MLIR for Lox: Part 8 — Why We Did It This Way
If you’ve made it this far, you probably have questions. Why f64 for everything? Why pass blocks as parameters? Why scf.if instead of bitwise operators? Good — these are the questions any careful reader would ask. This chapter answers them.
Think of this as a checkpoint before we push further into the runtime and linking. The choices we made in Parts 1–7 were deliberate. Understanding why will make the code in Parts 9–11 make more sense.
The questions:
- Why start with a “numbers only” subset when Lox is dynamically typed?

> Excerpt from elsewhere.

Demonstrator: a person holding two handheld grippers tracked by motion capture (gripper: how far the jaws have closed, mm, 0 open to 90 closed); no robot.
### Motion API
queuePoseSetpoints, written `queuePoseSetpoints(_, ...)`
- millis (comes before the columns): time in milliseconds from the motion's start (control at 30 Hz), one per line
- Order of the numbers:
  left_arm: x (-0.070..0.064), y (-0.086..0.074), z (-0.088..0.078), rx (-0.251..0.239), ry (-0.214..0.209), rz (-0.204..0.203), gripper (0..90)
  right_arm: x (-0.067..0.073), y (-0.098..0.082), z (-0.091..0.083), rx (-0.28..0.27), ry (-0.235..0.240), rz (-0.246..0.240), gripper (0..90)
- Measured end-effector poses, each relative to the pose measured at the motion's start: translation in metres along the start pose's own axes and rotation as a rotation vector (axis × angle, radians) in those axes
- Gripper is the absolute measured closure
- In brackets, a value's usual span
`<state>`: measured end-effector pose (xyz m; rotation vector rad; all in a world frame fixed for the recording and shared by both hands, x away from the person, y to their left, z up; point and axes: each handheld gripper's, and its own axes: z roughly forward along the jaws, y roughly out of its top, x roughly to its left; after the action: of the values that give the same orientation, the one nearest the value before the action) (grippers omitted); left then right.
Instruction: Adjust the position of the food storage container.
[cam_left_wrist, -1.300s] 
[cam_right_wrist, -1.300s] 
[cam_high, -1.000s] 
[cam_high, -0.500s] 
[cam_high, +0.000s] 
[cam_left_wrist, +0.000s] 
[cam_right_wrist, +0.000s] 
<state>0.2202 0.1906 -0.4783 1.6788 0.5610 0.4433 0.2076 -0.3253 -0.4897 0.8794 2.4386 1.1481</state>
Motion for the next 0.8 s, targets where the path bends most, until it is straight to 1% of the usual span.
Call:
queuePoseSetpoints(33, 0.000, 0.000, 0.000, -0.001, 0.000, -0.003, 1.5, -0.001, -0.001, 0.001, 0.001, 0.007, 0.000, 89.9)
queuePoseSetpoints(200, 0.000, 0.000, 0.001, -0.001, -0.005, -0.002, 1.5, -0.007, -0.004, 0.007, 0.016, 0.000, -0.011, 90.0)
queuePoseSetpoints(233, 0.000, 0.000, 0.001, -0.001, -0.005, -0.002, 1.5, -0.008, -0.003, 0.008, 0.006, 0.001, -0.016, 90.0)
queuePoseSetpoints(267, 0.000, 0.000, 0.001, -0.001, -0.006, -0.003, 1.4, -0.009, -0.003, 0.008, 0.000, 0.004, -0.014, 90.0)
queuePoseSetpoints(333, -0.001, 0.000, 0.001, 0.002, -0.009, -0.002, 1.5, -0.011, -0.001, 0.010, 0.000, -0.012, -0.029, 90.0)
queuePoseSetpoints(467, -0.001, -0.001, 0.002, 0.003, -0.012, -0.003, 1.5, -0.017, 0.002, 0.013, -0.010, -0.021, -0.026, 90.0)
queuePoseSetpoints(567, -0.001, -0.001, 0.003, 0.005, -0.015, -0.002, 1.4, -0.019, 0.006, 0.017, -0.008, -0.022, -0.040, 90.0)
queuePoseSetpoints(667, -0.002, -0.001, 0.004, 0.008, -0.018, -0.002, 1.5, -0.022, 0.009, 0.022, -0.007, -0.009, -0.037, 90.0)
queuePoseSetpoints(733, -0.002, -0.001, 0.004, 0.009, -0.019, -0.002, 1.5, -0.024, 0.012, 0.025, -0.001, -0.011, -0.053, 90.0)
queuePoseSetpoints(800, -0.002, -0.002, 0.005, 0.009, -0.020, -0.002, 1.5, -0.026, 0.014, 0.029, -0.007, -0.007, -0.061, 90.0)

- Why pass blocks as parameters instead of storing them in a struct field?
- Why
scf.iffor logical operators instead ofarith.andi/arith.ori? - Why not show the lexer?
- Why a global
RUNTIMEinstead of passing it through? - How does the transition from
f64to tagged unions work? - What does this tutorial not cover?
Why Start with a “Numbers Only” Subset?
The most consistent feedback: “Lox is dynamically typed, but the codegen treats everything as f64. That’s wrong.”
It is — for a production compiler. But a tutorial that introduces tagged unions, type-tag checking, and the from_raw/to_raw boundary before the reader understands how MLIR blocks, regions, and lowering work would be 200 lines of boilerplate before the first interesting operation. The reader would quit.
The approach this tutorial takes:
-
Parts 1–6: All values are
f64.trueis1.0,falseis0.0,nilis0.0. Arithmetic isarith.addf. Comparison isarith.cmpf. This lets the reader focus on MLIR’s structure — blocks, regions, control flow, lowering — without drowning in tag-checking boilerplate. -
Part 7 (Classes and Instances): Introduces the tagged union representation (
!llvm.struct<(i8, i64)>) because classes needLoxValue::Instance,LoxValue::String, and other types that can’t be represented asf64. Every arithmetic operation becomes “check tag → extract payload → operate → re-tag result.” This is the production path. -
Parts 9–11: The runtime, error reporting, and cross-module linking use the tagged union representation (Parts 9–10) or reference it. By this point, the reader understands why — they’ve seen the simpler model and can appreciate what the tags buy them. Part 11 (Cross-Module Linking) uses the numbers-only model for its IR examples — the linking concepts are the same regardless of the value representation.
Honest simplification: A real Lox compiler would use tagged unions from the start. The “numbers only” model is a pedagogical choice, not an engineering one. If you’re building a production compiler, skip straight to the tagged representation.
Why Parameter-Passing for Blocks?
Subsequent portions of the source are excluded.